» **WORK TO BE COMPLETED**
Take the listing below and print exactly the lines starting at the line containing "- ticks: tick" and ending at the line containing "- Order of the", both ends included, and no others.

══════

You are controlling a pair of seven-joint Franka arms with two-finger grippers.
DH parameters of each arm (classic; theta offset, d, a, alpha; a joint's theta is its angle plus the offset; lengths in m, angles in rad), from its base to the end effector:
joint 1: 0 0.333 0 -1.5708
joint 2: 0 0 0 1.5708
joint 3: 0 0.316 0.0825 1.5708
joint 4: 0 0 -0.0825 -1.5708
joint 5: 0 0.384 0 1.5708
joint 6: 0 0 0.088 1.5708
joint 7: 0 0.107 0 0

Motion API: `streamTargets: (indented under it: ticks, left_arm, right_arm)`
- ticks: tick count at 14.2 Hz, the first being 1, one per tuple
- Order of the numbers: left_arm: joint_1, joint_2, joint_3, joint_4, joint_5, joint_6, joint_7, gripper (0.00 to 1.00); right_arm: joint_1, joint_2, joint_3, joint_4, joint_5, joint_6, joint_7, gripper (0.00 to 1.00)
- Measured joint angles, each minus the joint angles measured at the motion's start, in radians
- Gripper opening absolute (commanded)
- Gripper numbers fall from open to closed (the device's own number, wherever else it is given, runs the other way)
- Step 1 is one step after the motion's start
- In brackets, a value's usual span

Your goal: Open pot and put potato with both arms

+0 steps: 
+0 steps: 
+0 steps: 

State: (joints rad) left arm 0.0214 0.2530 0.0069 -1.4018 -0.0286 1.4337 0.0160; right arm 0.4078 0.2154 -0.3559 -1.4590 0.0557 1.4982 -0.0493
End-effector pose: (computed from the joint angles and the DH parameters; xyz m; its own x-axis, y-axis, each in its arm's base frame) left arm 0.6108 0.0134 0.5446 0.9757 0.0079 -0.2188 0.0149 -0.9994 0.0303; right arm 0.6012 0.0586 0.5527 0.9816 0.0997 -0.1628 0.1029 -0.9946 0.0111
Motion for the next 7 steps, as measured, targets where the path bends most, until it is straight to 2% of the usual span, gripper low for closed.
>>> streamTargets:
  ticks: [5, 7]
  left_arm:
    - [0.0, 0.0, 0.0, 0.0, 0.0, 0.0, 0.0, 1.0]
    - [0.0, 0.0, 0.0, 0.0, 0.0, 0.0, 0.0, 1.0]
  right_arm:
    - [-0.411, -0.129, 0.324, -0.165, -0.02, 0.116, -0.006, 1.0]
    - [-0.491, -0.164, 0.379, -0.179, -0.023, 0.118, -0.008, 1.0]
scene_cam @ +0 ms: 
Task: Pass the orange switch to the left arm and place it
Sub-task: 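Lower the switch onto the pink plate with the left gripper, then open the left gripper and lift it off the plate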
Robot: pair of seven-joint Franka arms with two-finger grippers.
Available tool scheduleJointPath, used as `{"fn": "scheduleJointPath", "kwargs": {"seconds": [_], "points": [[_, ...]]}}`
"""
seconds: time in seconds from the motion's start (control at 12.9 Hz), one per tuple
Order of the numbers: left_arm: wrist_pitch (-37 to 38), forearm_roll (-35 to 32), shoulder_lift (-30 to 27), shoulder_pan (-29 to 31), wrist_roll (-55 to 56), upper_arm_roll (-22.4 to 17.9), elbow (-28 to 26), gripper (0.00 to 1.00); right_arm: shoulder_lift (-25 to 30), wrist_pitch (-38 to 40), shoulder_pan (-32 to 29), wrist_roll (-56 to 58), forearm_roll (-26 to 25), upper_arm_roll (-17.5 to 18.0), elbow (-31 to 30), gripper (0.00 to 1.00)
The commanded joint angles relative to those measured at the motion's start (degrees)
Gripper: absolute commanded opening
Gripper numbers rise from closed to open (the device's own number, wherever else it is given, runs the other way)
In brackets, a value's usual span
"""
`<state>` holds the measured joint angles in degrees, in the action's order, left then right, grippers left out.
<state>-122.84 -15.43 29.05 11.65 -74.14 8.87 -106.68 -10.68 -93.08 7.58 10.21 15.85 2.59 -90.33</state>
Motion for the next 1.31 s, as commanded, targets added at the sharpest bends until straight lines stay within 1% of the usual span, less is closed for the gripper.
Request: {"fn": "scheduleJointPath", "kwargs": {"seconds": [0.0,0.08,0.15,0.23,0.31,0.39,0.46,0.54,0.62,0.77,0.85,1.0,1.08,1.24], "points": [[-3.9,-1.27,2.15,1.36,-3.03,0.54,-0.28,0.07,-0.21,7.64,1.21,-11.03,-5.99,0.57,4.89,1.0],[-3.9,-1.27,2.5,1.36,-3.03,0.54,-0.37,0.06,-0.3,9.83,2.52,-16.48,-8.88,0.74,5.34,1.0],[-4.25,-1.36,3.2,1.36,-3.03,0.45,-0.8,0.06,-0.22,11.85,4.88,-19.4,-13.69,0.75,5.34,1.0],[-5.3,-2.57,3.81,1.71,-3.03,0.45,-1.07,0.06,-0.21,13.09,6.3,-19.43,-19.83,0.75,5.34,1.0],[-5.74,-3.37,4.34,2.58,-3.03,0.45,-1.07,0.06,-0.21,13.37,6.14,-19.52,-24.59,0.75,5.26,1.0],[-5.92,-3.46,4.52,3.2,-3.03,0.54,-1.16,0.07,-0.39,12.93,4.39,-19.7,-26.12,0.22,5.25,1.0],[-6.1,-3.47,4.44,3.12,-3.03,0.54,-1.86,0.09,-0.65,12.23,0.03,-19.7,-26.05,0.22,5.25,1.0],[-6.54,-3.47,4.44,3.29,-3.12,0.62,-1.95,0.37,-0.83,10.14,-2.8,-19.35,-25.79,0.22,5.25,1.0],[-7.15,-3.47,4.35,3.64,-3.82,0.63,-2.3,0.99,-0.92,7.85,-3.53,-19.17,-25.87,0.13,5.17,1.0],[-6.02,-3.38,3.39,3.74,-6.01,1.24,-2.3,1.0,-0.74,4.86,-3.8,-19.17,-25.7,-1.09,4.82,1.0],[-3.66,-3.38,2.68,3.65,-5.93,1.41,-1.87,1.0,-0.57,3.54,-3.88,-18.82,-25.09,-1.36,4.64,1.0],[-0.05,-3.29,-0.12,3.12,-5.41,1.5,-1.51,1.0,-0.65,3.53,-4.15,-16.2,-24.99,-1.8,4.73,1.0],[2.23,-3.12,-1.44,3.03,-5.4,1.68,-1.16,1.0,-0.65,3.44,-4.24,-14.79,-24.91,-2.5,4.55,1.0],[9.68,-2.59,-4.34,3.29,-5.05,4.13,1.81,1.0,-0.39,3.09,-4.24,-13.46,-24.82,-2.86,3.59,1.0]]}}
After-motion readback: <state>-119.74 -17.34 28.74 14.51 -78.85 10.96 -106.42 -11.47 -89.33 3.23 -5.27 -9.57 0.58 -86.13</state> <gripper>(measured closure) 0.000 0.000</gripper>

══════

» **ANSWER BELOW**
- ticks: tick count at 14.2 Hz, the first being 1, one per tuple
- Order of the numbers: left_arm: joint_1, joint_2, joint_3, joint_4, joint_5, joint_6, joint_7, gripper (0.00 to 1.00); right_arm: joint_1, joint_2, joint_3, joint_4, joint_5, joint_6, joint_7, gripper (0.00 to 1.00)

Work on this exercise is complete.